The other two spots were chosen last week by a selection committee after another two-day qualifying "meet" involving seven hopefuls in a near-deserted gym in the Springs. None of the athletes actually knew what the committee was looking for as they went through another tryout of sorts.

They waited 1 1/2 agonizing hours past the time the committee said it would make a decision. Finally the athletes were called into the committee room for the verdict.

Guard's name was announced first, and then veteran Olympian Blaine Wilson's. Young heard no more. He was already thinking in his mind of the things he would need to do to be ready to compete in Athens.

Later, the Oklahoman couldn't even tell his wife Alisha, also a BYU alum, which gymnasts had been picked as alternates to the team because he hadn't heard.

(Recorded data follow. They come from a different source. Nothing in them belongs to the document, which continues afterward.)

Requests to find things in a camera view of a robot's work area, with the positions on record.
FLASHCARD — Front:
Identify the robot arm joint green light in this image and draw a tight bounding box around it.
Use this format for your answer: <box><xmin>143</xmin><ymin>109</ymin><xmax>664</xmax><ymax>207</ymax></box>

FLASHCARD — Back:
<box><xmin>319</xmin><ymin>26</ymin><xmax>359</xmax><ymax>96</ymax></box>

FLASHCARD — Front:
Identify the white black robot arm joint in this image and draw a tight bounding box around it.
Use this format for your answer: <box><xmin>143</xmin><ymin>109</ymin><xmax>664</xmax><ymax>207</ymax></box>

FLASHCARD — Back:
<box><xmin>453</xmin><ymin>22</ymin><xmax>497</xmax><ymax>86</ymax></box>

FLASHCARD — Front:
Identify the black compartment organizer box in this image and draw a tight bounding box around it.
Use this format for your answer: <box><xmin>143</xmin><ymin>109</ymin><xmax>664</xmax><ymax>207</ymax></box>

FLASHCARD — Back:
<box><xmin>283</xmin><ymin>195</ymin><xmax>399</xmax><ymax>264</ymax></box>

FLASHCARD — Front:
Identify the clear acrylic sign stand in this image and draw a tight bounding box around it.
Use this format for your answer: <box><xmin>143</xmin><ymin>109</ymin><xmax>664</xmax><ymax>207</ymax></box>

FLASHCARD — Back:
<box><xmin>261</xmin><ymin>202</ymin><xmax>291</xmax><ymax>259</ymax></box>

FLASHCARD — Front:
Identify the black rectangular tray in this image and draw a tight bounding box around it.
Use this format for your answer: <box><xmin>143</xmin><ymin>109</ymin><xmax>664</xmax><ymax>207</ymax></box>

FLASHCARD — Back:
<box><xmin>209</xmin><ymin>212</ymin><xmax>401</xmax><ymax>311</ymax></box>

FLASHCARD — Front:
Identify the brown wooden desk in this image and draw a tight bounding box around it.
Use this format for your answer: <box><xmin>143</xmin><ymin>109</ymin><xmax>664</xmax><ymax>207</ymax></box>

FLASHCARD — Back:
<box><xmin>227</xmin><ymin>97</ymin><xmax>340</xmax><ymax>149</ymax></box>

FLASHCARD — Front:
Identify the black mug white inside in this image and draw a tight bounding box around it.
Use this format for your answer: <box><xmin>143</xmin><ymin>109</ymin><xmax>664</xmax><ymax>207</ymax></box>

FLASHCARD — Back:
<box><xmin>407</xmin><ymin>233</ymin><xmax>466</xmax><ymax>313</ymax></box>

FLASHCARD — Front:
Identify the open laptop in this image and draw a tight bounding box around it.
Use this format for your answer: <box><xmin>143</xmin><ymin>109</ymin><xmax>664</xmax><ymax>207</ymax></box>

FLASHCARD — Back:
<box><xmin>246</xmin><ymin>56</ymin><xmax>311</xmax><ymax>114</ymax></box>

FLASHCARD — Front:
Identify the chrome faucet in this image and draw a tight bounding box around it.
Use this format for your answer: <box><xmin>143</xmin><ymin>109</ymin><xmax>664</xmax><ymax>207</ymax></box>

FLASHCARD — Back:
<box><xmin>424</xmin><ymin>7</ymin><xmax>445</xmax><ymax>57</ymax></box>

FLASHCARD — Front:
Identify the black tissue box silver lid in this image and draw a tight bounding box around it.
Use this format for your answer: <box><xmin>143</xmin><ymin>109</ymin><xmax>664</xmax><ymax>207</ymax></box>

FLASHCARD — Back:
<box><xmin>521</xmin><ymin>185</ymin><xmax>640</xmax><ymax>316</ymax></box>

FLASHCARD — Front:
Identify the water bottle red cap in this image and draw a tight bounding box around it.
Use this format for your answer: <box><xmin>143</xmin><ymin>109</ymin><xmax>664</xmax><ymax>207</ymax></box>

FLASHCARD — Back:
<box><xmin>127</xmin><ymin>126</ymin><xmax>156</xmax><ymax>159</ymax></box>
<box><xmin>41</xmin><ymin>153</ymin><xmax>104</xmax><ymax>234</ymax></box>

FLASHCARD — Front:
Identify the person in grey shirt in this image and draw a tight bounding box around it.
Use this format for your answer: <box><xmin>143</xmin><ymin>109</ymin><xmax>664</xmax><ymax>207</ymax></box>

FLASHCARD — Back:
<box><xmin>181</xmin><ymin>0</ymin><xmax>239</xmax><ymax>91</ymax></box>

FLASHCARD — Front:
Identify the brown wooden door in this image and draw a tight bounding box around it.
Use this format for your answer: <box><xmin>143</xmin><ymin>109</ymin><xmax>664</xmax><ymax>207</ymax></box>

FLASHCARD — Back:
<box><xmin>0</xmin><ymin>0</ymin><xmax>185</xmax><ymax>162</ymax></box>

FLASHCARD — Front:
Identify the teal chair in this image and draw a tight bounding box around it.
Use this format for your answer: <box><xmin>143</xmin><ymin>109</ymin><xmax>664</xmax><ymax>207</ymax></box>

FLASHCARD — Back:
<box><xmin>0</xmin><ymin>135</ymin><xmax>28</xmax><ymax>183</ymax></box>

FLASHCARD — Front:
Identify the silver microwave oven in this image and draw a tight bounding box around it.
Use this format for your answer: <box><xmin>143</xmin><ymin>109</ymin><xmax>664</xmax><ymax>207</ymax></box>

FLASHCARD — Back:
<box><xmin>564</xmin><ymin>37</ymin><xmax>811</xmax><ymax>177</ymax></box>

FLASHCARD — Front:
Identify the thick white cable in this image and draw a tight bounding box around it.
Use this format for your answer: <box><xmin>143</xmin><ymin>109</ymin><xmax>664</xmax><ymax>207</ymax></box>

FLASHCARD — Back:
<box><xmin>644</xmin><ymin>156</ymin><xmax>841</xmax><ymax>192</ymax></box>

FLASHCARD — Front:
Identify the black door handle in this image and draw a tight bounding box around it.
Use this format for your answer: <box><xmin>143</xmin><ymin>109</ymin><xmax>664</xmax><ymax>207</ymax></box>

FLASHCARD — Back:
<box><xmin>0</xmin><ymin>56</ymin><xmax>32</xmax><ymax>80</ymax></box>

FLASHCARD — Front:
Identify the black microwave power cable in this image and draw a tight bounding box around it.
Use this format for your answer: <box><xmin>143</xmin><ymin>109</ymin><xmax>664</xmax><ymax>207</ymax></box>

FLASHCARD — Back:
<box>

He described the moment he heard his name called as "solemn, almost like numbing."

He and Wilson and the alternates stayed in the room, and there were quiet handshakes; the others left, gravely disappointed.

"I wouldn't recommend that to anyone. It was very difficult," said Young's coach, Mark Williams, who is also his boss as head coach of the University of Oklahoma men's gymnastics team. Young is Williams' assistant. Williams, a former club coach in Woods Cross, began training Young at age 12 at two Oklahoma clubs when his family lived there.

"I don't know that I would want to live that again," Williams said of the announcement. "It was a little bit surreal. It took us the rest of that weekend (spent on team preparation in Colorado Springs) before, 'Wow, we made the Olympic team,' " Williams said.